Coding in Notepad

August 25, 2014

Vim is my code editor of choice. But lately I do more and more code writing in Notepad.1

I find it useful to keep a dated, stream-of-consciousness “project log” for each codebase I’m working on. Last year, I published a few of these (example), written in Markdown. These days, they’re unpublished and plain text, which means I can be even more casual and sloppy in them.

The project log is as much a whiteboard as a journal. In the project log for Gentest, I:

What I find remarkable about project logs is how often I end up actually running the pseudocode in them. For example, in a recent day’s notes, I wrote:

I think we need some lower-level thing for forAll to sort of desugar to that’s fully programmable.

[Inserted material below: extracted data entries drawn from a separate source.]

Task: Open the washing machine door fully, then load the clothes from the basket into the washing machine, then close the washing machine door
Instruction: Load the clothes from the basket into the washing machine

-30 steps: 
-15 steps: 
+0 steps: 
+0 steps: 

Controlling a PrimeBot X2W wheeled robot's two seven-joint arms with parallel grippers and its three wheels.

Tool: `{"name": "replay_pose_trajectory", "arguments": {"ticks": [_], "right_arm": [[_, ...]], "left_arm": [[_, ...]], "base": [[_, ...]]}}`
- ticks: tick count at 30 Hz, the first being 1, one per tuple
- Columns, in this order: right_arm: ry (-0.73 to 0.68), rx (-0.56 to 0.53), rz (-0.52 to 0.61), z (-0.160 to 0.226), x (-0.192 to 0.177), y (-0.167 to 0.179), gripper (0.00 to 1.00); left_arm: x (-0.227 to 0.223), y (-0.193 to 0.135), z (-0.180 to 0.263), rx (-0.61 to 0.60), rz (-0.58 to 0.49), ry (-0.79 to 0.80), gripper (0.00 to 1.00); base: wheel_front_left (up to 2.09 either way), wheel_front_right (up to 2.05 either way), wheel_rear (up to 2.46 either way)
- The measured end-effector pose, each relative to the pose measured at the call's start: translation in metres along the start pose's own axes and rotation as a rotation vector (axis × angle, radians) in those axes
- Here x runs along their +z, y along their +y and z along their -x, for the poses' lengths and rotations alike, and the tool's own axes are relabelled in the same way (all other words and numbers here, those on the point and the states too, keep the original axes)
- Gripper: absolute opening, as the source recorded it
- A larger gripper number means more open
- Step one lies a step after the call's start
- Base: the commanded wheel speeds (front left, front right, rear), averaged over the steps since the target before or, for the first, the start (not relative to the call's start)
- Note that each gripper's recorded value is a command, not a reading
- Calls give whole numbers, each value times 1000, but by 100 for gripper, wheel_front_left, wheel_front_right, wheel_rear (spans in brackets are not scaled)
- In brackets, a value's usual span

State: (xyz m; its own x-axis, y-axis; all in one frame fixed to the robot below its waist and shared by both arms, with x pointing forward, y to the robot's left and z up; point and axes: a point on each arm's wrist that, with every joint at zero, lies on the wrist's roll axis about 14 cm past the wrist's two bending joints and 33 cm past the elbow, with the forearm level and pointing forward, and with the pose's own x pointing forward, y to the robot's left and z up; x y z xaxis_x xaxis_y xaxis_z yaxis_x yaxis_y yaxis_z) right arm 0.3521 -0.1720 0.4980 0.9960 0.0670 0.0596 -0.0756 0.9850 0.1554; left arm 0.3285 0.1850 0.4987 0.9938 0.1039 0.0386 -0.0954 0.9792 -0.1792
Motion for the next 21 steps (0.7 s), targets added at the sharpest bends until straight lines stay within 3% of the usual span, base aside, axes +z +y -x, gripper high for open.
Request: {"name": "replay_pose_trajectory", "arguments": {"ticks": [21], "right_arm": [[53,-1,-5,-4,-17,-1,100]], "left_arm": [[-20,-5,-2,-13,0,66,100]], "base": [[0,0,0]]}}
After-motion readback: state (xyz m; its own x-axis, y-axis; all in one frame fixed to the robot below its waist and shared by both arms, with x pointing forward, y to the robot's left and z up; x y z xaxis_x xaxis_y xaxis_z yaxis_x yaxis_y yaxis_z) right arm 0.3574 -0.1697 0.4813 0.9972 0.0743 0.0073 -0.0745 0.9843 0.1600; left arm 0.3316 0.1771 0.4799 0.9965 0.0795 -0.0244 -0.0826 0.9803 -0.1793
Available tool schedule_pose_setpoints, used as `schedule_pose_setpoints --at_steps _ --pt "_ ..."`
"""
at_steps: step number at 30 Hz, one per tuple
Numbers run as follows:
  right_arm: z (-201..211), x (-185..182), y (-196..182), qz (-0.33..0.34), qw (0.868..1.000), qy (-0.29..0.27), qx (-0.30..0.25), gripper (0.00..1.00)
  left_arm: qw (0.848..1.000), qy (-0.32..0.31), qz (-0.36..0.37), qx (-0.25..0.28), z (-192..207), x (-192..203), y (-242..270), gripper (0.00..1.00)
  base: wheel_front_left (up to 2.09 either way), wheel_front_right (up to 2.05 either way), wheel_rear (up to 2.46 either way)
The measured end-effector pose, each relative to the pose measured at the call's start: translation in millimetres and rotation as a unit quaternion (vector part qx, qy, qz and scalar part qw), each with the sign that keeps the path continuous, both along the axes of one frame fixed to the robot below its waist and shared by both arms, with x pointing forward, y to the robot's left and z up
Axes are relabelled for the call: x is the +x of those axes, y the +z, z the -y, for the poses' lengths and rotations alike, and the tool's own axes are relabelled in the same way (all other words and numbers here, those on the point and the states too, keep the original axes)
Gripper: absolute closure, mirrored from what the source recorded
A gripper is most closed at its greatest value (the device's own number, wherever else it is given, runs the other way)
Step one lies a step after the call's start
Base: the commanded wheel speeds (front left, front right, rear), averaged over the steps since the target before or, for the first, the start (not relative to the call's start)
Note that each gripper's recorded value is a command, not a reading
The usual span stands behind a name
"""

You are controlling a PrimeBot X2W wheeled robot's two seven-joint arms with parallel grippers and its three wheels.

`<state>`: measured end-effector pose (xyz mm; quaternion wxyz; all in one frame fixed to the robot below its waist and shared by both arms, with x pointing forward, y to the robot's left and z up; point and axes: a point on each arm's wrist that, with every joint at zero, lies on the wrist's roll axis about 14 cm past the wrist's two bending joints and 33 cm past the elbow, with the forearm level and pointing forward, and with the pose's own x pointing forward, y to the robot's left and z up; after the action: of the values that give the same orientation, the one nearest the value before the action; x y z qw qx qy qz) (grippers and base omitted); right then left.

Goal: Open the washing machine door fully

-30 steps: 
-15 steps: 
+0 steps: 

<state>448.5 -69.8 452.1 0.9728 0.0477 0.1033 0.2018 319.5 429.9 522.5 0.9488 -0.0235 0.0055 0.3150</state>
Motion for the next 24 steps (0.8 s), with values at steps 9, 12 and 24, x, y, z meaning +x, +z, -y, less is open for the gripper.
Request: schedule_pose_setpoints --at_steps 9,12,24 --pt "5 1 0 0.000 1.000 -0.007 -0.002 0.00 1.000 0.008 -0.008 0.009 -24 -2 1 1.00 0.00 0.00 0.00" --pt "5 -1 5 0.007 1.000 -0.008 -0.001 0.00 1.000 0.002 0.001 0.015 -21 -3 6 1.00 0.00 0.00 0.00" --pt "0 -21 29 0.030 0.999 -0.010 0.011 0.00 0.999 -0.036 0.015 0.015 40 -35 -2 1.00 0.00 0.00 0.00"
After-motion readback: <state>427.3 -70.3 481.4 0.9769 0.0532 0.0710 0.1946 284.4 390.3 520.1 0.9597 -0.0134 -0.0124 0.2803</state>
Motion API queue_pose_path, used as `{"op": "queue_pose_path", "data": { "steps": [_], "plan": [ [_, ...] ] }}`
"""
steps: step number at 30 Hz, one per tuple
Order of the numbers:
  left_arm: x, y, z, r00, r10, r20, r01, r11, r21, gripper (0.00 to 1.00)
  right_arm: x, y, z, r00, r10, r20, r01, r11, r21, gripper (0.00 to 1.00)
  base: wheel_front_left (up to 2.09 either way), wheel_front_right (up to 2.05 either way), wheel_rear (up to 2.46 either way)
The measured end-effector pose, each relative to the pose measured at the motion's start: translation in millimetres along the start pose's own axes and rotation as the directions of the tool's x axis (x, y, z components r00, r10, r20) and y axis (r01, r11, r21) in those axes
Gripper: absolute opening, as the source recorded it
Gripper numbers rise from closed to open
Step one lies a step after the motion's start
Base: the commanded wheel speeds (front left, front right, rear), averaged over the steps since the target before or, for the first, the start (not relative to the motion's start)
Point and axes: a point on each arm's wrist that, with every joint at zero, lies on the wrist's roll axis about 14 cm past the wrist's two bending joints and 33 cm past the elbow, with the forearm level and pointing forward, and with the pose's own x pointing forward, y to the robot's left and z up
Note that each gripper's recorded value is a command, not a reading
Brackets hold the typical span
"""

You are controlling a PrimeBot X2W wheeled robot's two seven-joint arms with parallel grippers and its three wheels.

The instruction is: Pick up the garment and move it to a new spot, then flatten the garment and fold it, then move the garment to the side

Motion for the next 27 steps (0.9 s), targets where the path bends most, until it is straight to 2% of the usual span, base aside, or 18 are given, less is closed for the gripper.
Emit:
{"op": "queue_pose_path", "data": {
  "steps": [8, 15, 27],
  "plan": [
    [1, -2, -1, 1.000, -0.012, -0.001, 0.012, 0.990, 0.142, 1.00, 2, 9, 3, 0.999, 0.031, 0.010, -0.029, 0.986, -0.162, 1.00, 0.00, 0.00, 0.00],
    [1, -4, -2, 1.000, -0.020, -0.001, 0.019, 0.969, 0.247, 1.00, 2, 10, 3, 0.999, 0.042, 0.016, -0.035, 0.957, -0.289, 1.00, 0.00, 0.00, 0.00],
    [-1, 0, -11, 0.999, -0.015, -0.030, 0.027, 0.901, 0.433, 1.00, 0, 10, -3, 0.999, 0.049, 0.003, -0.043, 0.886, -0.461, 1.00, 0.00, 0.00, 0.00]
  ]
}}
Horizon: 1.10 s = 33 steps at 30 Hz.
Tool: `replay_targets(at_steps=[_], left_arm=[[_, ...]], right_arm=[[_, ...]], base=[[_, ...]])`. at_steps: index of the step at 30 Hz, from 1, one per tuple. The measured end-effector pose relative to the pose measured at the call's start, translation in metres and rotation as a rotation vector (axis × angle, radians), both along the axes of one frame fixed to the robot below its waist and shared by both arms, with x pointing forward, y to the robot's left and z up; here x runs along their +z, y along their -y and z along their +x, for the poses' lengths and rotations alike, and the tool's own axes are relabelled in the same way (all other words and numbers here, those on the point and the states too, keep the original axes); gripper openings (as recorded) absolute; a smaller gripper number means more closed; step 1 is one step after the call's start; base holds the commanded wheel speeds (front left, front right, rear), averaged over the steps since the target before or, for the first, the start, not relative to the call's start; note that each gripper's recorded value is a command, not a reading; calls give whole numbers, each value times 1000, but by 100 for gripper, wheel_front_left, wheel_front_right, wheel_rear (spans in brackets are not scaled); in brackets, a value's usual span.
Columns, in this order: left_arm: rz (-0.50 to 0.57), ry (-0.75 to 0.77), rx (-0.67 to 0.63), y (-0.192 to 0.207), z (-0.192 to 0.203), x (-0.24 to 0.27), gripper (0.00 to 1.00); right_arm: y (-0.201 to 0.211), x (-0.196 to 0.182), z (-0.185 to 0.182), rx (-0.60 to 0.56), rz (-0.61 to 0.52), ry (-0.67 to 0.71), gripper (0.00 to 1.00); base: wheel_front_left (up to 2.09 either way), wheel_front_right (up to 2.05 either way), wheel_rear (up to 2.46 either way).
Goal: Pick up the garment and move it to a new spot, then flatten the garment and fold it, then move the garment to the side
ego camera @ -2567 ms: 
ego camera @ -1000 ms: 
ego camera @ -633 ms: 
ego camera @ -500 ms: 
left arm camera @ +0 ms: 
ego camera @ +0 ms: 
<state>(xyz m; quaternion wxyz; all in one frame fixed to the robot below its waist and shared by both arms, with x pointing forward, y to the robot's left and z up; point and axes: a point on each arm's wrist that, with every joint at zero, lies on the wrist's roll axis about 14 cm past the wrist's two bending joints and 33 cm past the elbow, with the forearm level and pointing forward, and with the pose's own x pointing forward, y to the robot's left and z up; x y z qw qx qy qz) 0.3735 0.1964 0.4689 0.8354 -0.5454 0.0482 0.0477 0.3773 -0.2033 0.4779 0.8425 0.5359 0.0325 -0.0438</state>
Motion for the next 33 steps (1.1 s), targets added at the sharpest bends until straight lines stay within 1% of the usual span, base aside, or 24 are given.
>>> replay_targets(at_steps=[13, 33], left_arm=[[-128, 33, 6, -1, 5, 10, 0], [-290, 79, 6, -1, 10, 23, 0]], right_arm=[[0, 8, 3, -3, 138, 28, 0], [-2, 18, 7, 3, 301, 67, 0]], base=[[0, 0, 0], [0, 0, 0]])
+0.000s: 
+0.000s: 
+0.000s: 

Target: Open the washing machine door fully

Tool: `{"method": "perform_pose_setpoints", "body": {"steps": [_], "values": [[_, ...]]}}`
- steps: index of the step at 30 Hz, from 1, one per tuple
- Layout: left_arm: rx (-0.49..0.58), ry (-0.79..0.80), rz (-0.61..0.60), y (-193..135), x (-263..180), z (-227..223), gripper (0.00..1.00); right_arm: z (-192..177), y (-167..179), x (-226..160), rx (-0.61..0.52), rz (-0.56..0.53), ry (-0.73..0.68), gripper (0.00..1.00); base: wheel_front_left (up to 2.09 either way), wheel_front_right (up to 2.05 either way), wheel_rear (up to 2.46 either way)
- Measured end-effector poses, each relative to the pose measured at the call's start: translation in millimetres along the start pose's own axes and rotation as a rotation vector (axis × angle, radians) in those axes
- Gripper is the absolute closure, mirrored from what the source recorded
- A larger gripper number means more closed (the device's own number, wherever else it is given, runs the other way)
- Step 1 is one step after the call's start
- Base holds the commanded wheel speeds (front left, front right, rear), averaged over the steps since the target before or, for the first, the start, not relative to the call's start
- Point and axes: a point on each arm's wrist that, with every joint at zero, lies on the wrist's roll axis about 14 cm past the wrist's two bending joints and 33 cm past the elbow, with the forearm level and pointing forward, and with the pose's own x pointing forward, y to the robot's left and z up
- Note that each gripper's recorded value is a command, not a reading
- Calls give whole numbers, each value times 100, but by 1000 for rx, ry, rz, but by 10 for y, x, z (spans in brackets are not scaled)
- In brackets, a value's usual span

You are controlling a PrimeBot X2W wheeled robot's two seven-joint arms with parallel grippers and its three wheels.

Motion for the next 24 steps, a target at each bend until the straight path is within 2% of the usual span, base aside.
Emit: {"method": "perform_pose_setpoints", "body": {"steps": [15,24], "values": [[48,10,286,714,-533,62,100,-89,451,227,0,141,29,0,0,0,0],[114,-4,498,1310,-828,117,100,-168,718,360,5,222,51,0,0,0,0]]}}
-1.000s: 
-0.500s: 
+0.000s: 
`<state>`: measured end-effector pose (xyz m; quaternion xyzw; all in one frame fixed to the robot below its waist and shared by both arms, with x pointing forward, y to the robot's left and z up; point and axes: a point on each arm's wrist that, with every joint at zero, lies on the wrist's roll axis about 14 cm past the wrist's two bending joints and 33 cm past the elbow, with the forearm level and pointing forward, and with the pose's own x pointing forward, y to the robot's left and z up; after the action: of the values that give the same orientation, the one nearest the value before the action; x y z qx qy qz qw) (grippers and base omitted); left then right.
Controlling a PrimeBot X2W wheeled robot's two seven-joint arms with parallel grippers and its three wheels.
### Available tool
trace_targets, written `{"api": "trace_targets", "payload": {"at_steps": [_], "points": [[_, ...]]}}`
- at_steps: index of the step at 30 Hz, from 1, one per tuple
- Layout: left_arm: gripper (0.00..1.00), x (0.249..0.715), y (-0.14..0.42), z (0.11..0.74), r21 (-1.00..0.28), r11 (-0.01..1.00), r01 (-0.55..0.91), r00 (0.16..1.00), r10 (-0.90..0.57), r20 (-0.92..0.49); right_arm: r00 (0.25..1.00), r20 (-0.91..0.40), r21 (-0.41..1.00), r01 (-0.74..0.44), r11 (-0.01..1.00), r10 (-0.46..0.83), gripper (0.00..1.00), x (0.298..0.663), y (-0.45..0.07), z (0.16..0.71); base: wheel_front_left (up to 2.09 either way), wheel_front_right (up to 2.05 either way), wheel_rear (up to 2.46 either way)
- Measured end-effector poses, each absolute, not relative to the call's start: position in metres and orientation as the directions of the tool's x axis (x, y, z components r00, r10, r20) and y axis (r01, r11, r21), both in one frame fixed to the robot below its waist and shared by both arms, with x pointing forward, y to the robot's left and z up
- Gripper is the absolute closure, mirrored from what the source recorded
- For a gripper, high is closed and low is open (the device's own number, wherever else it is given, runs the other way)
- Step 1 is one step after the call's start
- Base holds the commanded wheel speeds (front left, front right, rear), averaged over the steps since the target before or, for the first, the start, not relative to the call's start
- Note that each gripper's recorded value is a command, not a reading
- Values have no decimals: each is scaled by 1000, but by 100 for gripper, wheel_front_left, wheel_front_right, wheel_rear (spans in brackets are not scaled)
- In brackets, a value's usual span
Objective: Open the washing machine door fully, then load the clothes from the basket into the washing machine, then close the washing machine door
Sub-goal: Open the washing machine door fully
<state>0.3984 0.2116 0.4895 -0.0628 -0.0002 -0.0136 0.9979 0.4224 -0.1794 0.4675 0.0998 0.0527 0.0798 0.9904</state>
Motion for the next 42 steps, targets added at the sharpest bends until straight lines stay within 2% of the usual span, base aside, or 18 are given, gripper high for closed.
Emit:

And maybe what it is is like,

function forAll(args, name, prop) {
  _props.push({
    prop: prop,
    name: name,
    gen: Array.isArray(args) ? gentest.types.tuple(args) :
                               gentest.types.tuple(gentest.types.shape(args))
  });
}

This was just to illustrate a possible solution to a problem. _props didn’t exist; I made it up. There was no module to put this in, no code calling this forAll function. And yet, I copy-pasted this into Vim, made a few changes, and it’s now part of the v0.1.0 release of Gentest.

Writing in a notes file is low pressure. I can go straight from prose to code and back, shrugging off the precise demands of the computer. Using a lightweight editor emphasizes the difference. When I code in Notepad, I’m in a realm of pure thought just as if I were hand-writing in a physical notepad. The computing in computer science fades away and the “science” takes the foreground.